Nicht einfach zu verstehen

Zu dem oben genannten Schatz gehören aber auch Erfahrungen, die mir verdeutlichen, dass Gott auch eine verborgene Seite hat. Eine Seite, die sich mir entzieht, die nicht so leicht seine Liebe erkennen lässt. Dazu gehören einige Erkrankungen und Todesfälle, die ich bis heute nicht verstehe: eine gute Freundin, die jahrelang an Alzheimer litt; der Sohn einer peruanischen Freundin, der unter mysteriösen Umständen ertrank; der schlimme Unfall eines jungen Mannes, der zur Querschnittslähmung führte; das schwerstbehinderte Kind von Bekannten, das auf kontinuierliche Pflege angewiesen ist. Hier helfen keine oberflächlichen Erklärungen. Hier geht es darum, diesen verborgenen Gott auszuhalten und mit den Betroffenen daran festzuhalten, dass Gott gut ist. 

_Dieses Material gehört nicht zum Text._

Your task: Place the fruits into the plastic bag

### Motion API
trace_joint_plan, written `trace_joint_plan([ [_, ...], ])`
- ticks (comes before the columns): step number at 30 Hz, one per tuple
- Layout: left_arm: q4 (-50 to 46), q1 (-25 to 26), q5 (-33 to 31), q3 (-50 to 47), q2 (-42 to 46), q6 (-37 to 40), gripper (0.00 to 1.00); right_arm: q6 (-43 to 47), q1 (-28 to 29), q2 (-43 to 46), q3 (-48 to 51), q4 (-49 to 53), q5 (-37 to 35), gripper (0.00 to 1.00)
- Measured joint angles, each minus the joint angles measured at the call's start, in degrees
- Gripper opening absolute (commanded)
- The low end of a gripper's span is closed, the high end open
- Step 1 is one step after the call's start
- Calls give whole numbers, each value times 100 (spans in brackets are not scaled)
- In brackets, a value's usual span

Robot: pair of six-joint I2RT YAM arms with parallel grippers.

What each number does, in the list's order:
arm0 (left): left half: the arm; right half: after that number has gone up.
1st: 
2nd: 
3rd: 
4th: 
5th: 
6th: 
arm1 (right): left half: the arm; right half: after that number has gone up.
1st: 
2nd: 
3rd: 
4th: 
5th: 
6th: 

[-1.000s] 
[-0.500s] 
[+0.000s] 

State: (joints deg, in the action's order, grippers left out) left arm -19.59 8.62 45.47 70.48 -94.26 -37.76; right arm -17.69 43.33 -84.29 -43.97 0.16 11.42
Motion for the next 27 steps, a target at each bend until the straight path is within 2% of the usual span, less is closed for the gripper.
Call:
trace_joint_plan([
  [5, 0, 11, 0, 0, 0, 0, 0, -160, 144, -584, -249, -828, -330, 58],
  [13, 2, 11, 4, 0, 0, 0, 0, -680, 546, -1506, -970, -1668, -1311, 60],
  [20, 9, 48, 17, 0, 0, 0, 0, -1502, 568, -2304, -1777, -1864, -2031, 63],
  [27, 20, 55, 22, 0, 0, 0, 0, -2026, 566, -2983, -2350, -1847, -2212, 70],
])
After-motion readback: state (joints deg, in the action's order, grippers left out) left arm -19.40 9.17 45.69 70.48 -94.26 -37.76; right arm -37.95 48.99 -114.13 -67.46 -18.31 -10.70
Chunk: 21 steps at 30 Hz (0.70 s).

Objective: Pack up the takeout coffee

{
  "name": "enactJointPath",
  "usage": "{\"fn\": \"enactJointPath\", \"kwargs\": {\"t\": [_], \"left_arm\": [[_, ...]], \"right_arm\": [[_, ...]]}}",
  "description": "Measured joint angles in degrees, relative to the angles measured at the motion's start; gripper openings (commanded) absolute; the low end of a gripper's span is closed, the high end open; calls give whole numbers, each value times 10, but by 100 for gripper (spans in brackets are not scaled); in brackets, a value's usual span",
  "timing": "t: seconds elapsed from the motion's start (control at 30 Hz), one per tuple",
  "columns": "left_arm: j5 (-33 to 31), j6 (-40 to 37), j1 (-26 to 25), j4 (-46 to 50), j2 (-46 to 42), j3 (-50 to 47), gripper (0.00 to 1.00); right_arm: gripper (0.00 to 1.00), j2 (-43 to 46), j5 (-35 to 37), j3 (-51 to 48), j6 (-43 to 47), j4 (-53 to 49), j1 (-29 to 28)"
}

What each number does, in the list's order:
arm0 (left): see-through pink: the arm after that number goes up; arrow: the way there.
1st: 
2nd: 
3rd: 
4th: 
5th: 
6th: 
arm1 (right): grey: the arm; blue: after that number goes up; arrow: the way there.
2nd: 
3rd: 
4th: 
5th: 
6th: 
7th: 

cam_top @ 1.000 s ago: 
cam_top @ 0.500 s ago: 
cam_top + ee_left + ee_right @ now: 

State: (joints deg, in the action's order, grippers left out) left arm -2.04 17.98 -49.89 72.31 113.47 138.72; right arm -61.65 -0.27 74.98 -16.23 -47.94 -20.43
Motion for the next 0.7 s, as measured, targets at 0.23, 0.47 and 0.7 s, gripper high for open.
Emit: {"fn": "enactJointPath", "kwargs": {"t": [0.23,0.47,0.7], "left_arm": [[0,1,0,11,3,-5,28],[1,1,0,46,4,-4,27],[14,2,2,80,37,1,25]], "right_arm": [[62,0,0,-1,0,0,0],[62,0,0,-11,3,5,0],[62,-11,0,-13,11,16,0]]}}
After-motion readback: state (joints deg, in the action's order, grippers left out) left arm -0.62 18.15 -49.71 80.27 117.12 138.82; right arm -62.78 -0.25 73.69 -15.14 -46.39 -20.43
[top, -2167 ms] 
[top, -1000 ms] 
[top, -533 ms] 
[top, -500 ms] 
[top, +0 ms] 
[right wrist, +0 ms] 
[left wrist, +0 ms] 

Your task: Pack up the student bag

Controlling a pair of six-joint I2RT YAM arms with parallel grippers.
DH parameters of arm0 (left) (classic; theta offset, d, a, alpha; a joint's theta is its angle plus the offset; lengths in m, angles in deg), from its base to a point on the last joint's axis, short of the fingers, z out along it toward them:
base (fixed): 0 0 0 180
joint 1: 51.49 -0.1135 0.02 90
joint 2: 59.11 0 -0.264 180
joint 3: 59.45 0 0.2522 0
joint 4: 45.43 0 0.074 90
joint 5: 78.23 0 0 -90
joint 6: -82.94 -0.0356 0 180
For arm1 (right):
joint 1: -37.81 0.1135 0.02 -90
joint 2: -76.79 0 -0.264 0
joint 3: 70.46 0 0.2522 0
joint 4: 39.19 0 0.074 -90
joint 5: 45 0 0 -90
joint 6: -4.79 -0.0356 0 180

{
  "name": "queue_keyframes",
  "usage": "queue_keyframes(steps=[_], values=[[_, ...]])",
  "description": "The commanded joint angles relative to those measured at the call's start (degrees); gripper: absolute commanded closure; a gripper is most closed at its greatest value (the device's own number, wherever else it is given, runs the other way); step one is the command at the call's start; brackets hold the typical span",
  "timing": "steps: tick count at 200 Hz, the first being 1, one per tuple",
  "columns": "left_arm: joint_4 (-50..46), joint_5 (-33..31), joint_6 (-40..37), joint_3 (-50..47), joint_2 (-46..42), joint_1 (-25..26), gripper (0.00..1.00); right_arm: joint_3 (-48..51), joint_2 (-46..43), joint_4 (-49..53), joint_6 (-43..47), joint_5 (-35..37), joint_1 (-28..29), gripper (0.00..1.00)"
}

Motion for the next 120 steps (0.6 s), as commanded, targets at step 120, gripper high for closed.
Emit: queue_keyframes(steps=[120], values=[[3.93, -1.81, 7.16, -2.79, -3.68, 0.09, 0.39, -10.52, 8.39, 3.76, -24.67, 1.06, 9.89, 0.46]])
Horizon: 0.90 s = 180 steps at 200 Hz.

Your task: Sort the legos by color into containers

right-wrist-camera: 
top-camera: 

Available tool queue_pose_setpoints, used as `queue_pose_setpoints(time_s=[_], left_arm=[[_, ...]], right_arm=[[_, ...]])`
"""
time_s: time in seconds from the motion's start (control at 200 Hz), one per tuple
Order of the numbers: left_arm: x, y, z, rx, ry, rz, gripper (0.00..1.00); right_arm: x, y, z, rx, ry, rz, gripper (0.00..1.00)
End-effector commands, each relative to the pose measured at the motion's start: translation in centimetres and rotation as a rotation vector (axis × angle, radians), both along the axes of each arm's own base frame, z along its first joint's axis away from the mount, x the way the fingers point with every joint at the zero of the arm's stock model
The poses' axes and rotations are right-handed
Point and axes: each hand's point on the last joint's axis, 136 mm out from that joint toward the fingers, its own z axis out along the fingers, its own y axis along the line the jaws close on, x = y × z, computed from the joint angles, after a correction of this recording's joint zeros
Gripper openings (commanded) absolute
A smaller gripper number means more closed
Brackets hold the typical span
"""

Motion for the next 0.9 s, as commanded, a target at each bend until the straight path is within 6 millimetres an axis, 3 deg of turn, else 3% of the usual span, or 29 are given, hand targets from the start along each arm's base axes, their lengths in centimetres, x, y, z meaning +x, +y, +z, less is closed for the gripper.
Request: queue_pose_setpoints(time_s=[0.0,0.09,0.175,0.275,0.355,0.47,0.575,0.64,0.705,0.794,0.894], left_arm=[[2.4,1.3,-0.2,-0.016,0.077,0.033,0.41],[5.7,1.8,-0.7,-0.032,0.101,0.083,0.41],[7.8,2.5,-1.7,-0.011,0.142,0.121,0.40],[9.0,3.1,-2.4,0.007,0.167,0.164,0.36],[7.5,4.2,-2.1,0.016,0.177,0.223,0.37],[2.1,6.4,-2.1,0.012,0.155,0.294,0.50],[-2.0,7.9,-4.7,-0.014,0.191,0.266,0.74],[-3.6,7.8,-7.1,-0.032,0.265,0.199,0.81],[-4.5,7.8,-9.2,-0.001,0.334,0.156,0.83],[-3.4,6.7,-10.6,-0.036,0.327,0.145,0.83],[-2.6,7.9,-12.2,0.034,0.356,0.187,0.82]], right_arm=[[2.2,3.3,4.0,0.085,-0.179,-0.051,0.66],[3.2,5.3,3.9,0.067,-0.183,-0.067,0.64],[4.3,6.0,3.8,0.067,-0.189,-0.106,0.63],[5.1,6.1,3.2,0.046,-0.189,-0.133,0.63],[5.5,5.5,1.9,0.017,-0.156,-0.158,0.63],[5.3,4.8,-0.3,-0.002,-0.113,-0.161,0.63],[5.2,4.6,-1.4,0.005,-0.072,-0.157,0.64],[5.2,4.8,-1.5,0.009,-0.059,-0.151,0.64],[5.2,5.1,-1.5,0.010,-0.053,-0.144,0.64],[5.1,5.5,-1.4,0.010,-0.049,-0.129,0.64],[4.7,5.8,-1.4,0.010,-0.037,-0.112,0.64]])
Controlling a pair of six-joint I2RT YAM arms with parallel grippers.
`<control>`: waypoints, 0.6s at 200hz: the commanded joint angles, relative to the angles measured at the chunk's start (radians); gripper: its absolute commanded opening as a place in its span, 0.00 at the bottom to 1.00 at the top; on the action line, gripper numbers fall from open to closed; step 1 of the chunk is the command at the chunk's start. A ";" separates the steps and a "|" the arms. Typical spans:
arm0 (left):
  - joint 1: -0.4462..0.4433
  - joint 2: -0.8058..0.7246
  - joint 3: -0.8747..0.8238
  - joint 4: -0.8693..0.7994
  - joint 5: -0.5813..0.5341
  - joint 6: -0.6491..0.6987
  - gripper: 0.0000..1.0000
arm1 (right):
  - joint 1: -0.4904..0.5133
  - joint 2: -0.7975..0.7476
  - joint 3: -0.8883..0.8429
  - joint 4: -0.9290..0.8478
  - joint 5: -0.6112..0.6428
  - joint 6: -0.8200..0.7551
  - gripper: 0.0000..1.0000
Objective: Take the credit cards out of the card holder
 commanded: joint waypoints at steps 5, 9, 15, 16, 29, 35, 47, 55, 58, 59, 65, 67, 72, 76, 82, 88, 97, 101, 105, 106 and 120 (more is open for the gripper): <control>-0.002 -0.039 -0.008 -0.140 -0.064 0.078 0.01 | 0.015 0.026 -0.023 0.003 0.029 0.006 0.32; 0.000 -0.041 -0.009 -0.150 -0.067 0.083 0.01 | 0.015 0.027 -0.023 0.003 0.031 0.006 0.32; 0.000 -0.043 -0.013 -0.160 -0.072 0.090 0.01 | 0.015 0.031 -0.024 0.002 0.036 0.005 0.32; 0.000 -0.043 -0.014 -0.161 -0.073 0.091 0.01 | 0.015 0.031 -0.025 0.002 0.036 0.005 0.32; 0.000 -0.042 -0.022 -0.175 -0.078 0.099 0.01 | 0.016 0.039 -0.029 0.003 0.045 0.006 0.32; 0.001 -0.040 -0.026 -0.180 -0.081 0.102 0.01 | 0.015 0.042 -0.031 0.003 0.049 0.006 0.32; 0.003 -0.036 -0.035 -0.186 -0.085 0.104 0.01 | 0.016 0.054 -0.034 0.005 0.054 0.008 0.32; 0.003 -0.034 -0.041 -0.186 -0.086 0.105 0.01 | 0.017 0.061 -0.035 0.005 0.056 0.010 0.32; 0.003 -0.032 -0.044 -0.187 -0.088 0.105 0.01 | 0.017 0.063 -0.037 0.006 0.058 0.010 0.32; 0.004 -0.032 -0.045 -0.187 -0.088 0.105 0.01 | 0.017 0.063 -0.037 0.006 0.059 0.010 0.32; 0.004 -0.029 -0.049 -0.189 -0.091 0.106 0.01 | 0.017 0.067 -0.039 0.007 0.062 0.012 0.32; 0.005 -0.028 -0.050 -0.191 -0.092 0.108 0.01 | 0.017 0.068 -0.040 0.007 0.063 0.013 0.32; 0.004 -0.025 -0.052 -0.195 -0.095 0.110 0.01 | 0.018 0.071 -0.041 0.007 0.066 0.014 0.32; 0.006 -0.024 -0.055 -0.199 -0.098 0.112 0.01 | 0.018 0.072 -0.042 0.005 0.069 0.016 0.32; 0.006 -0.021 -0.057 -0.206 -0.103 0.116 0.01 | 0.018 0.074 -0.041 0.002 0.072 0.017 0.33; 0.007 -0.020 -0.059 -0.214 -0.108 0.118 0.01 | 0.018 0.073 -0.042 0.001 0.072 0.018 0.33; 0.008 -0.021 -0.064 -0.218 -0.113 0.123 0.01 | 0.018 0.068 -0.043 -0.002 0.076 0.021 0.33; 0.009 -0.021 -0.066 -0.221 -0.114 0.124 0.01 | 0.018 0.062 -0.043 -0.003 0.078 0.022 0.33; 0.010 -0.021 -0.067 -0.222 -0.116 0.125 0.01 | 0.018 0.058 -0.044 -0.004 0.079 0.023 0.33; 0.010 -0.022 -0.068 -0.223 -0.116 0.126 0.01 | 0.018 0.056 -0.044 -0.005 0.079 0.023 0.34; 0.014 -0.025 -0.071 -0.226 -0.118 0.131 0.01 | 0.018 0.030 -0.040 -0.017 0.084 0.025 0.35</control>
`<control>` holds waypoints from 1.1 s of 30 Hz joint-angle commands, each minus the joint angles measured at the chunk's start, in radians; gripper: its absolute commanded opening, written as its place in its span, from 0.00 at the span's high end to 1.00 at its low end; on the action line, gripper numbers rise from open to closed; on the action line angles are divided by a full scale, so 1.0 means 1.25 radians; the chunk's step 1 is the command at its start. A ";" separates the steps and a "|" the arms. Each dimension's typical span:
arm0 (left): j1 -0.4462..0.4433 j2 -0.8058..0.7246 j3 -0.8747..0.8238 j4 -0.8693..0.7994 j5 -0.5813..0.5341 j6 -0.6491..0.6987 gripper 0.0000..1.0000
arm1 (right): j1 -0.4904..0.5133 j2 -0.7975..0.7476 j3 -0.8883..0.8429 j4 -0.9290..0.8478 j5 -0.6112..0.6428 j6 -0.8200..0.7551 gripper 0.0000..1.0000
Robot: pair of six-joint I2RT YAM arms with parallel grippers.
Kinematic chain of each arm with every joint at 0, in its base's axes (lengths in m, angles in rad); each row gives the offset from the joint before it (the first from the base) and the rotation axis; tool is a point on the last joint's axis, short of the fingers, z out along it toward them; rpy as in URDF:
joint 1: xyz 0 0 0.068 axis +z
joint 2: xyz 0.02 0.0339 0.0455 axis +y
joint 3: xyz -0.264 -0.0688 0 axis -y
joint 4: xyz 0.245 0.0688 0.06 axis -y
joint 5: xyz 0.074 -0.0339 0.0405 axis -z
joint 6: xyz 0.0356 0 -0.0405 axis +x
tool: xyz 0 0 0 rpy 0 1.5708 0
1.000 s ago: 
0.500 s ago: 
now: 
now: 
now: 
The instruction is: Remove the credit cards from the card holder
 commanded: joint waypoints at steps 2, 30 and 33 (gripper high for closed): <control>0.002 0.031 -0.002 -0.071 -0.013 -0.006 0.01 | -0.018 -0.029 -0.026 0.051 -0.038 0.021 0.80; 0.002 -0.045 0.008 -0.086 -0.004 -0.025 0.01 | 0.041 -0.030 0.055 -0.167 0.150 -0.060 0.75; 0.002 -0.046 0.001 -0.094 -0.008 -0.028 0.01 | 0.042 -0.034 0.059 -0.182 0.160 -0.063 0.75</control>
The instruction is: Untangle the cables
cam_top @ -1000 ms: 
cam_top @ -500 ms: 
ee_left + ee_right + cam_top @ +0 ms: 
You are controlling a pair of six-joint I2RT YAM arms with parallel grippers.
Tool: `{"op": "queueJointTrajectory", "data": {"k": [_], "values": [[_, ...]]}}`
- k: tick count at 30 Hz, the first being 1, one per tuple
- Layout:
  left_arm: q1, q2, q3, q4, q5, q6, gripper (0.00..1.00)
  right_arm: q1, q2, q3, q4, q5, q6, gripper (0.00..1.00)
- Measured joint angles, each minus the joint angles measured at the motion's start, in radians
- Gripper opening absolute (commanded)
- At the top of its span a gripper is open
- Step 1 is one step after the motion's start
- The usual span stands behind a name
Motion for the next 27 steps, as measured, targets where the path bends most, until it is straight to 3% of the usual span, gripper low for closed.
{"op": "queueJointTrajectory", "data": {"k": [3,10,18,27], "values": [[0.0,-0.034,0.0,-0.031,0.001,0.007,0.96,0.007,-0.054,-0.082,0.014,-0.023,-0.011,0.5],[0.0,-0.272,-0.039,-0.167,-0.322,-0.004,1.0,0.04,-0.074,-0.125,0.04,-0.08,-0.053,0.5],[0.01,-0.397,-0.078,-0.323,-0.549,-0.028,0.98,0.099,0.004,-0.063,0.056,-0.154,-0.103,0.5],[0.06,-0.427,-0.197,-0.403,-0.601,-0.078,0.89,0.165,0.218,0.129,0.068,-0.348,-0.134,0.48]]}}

Die Liebe Gottes ist nichts Abstraktes, kein Konzept, das es zu verstehen gilt. Nein, sie ist erlebbar und muss erlebt werden. Man muss sie empfinden, sie schmecken können. Interessanterweise gibt es in vielen indigenen Sprachen nicht die Möglichkeit, „Liebe“ als abstrakten Begriff auszudrücken. Man muss stattdessen ein Verb wählen und am besten noch die an der Handlung beteiligten Personen nennen. So könnte man zum Beispiel „Gottes Liebe“ mit „Gott liebt die Menschen“ wiedergeben. Und wie lässt sich das besser vermitteln als durch selbst erlebte Geschichten!